___ Data ___

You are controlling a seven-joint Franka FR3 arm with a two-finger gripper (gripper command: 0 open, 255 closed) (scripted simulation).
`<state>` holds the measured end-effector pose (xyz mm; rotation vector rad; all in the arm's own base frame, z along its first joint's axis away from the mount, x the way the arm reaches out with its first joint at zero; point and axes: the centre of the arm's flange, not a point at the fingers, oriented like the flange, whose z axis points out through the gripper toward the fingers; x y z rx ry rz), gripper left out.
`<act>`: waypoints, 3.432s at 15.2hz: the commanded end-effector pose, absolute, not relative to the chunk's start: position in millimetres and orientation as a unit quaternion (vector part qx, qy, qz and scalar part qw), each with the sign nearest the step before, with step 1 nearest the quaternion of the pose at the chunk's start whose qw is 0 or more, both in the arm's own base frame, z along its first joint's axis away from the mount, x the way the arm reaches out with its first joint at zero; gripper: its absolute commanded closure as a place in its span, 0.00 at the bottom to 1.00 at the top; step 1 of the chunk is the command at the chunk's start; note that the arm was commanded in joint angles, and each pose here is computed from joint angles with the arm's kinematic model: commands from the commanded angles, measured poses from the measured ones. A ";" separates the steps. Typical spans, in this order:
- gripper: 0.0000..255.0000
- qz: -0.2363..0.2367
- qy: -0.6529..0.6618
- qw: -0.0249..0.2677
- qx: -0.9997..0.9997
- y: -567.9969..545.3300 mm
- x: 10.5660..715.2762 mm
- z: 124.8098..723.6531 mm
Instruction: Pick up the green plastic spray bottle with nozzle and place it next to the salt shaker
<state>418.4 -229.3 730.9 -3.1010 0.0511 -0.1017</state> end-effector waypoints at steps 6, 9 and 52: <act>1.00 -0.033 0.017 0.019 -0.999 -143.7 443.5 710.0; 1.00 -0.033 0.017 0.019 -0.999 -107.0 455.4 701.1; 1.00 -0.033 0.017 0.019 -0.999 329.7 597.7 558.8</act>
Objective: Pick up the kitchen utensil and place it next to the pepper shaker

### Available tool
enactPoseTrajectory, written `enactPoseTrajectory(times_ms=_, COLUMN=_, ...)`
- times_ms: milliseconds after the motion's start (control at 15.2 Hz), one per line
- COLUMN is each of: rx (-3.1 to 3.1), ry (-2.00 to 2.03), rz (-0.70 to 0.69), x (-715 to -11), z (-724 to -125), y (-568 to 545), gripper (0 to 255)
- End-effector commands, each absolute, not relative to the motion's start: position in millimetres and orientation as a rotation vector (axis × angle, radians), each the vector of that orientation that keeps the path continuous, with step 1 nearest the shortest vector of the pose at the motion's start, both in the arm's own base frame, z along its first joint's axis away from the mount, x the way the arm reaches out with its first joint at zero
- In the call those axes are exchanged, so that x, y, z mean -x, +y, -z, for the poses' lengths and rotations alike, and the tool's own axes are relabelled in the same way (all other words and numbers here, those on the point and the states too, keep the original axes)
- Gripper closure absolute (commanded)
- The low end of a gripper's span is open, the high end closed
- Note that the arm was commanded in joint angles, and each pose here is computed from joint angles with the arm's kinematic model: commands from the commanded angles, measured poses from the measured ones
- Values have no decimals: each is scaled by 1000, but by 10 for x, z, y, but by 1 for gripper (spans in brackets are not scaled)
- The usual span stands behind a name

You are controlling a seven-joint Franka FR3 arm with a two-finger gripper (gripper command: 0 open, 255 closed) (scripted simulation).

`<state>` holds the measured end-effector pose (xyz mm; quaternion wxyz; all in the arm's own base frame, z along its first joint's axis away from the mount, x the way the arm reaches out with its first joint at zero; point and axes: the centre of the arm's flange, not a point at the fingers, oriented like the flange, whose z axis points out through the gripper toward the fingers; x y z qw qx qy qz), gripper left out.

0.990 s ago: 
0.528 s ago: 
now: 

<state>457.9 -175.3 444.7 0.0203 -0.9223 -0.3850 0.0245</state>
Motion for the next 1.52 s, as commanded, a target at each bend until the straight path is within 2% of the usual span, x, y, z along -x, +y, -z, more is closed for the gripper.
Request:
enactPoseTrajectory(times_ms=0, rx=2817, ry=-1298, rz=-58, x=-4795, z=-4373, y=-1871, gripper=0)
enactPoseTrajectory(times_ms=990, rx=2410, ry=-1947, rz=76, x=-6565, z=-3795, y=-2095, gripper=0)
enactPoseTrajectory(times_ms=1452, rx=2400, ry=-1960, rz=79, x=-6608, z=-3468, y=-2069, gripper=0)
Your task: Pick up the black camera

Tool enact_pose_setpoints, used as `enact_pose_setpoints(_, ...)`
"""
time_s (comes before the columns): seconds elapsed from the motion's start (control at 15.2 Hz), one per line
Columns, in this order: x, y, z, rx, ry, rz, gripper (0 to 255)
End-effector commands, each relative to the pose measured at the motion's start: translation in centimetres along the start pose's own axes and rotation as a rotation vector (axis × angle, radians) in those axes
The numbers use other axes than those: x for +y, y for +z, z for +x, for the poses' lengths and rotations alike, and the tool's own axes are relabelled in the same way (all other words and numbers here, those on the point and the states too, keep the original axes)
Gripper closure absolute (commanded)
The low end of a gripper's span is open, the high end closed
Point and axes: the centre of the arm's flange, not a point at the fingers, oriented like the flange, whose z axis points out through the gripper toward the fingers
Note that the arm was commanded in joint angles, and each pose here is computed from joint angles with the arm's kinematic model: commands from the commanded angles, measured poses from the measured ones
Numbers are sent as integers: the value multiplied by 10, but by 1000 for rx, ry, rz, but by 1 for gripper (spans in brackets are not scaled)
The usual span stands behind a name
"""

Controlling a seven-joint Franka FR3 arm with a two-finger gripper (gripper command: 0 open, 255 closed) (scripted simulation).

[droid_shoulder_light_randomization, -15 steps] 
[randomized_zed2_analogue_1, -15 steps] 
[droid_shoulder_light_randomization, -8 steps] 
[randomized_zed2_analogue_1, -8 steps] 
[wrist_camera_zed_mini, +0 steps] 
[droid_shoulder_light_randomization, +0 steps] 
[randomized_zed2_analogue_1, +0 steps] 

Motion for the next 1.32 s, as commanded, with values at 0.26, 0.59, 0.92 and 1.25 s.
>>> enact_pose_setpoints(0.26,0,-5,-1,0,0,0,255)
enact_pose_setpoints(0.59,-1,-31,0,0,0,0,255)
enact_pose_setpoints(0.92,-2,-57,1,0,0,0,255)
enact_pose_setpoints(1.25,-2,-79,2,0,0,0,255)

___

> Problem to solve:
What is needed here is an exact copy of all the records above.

> Result:
You are controlling a seven-joint Franka FR3 arm with a two-finger gripper (gripper command: 0 open, 255 closed) (scripted simulation).
`<state>` holds the measured end-effector pose (xyz mm; rotation vector rad; all in the arm's own base frame, z along its first joint's axis away from the mount, x the way the arm reaches out with its first joint at zero; point and axes: the centre of the arm's flange, not a point at the fingers, oriented like the flange, whose z axis points out through the gripper toward the fingers; x y z rx ry rz), gripper left out.
`<act>`: waypoints, 3.432s at 15.2hz: the commanded end-effector pose, absolute, not relative to the chunk's start: position in millimetres and orientation as a unit quaternion (vector part qx, qy, qz and scalar part qw), each with the sign nearest the step before, with step 1 nearest the quaternion of the pose at the chunk's start whose qw is 0 or more, both in the arm's own base frame, z along its first joint's axis away from the mount, x the way the arm reaches out with its first joint at zero; gripper: its absolute commanded closure as a place in its span, 0.00 at the bottom to 1.00 at the top; step 1 of the chunk is the command at the chunk's start; note that the arm was commanded in joint angles, and each pose here is computed from joint angles with the arm's kinematic model: commands from the commanded angles, measured poses from the measured ones. A ";" separates the steps. Typical spans, in this order:
- gripper: 0.0000..255.0000
- qz: -0.2363..0.2367
- qy: -0.6529..0.6618
- qw: -0.0249..0.2677
- qx: -0.9997..0.9997
- y: -567.9969..545.3300 mm
- x: 10.5660..715.2762 mm
- z: 124.8098..723.6531 mm
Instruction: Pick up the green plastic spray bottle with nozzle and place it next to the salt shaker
<state>418.4 -229.3 730.9 -3.1010 0.0511 -0.1017</state> end-effector waypoints at steps 6, 9 and 52: <act>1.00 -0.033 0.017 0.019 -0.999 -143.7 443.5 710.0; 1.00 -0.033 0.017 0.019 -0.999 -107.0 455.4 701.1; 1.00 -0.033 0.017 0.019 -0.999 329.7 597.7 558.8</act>
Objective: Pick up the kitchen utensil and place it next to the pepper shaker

### Available tool
enactPoseTrajectory, written `enactPoseTrajectory(times_ms=_, COLUMN=_, ...)`
- times_ms: milliseconds after the motion's start (control at 15.2 Hz), one per line
- COLUMN is each of: rx (-3.1 to 3.1), ry (-2.00 to 2.03), rz (-0.70 to 0.69), x (-715 to -11), z (-724 to -125), y (-568 to 545), gripper (0 to 255)
- End-effector commands, each absolute, not relative to the motion's start: position in millimetres and orientation as a rotation vector (axis × angle, radians), each the vector of that orientation that keeps the path continuous, with step 1 nearest the shortest vector of the pose at the motion's start, both in the arm's own base frame, z along its first joint's axis away from the mount, x the way the arm reaches out with its first joint at zero
- In the call those axes are exchanged, so that x, y, z mean -x, +y, -z, for the poses' lengths and rotations alike, and the tool's own axes are relabelled in the same way (all other words and numbers here, those on the point and the states too, keep the original axes)
- Gripper closure absolute (commanded)
- The low end of a gripper's span is open, the high end closed
- Note that the arm was commanded in joint angles, and each pose here is computed from joint angles with the arm's kinematic model: commands from the commanded angles, measured poses from the measured ones
- Values have no decimals: each is scaled by 1000, but by 10 for x, z, y, but by 1 for gripper (spans in brackets are not scaled)
- The usual span stands behind a name

You are controlling a seven-joint Franka FR3 arm with a two-finger gripper (gripper command: 0 open, 255 closed) (scripted simulation).

`<state>` holds the measured end-effector pose (xyz mm; quaternion wxyz; all in the arm's own base frame, z along its first joint's axis away from the mount, x the way the arm reaches out with its first joint at zero; point and axes: the centre of the arm's flange, not a point at the fingers, oriented like the flange, whose z axis points out through the gripper toward the fingers; x y z qw qx qy qz), gripper left out.

0.990 s ago: 
0.528 s ago: 
now: 

<state>457.9 -175.3 444.7 0.0203 -0.9223 -0.3850 0.0245</state>
Motion for the next 1.52 s, as commanded, a target at each bend until the straight path is within 2% of the usual span, x, y, z along -x, +y, -z, more is closed for the gripper.
Request:
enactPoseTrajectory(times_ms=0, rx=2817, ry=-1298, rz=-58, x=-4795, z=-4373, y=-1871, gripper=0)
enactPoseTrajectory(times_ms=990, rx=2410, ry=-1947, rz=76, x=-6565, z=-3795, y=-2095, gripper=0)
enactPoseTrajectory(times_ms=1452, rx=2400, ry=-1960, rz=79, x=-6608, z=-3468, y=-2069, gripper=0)
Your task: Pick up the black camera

Tool enact_pose_setpoints, used as `enact_pose_setpoints(_, ...)`
"""
time_s (comes before the columns): seconds elapsed from the motion's start (control at 15.2 Hz), one per line
Columns, in this order: x, y, z, rx, ry, rz, gripper (0 to 255)
End-effector commands, each relative to the pose measured at the motion's start: translation in centimetres along the start pose's own axes and rotation as a rotation vector (axis × angle, radians) in those axes
The numbers use other axes than those: x for +y, y for +z, z for +x, for the poses' lengths and rotations alike, and the tool's own axes are relabelled in the same way (all other words and numbers here, those on the point and the states too, keep the original axes)
Gripper closure absolute (commanded)
The low end of a gripper's span is open, the high end closed
Point and axes: the centre of the arm's flange, not a point at the fingers, oriented like the flange, whose z axis points out through the gripper toward the fingers
Note that the arm was commanded in joint angles, and each pose here is computed from joint angles with the arm's kinematic model: commands from the commanded angles, measured poses from the measured ones
Numbers are sent as integers: the value multiplied by 10, but by 1000 for rx, ry, rz, but by 1 for gripper (spans in brackets are not scaled)
The usual span stands behind a name
"""

Controlling a seven-joint Franka FR3 arm with a two-finger gripper (gripper command: 0 open, 255 closed) (scripted simulation).

[droid_shoulder_light_randomization, -15 steps] 
[randomized_zed2_analogue_1, -15 steps] 
[droid_shoulder_light_randomization, -8 steps] 
[randomized_zed2_analogue_1, -8 steps] 
[wrist_camera_zed_mini, +0 steps] 
[droid_shoulder_light_randomization, +0 steps] 
[randomized_zed2_analogue_1, +0 steps] 

Motion for the next 1.32 s, as commanded, with values at 0.26, 0.59, 0.92 and 1.25 s.
>>> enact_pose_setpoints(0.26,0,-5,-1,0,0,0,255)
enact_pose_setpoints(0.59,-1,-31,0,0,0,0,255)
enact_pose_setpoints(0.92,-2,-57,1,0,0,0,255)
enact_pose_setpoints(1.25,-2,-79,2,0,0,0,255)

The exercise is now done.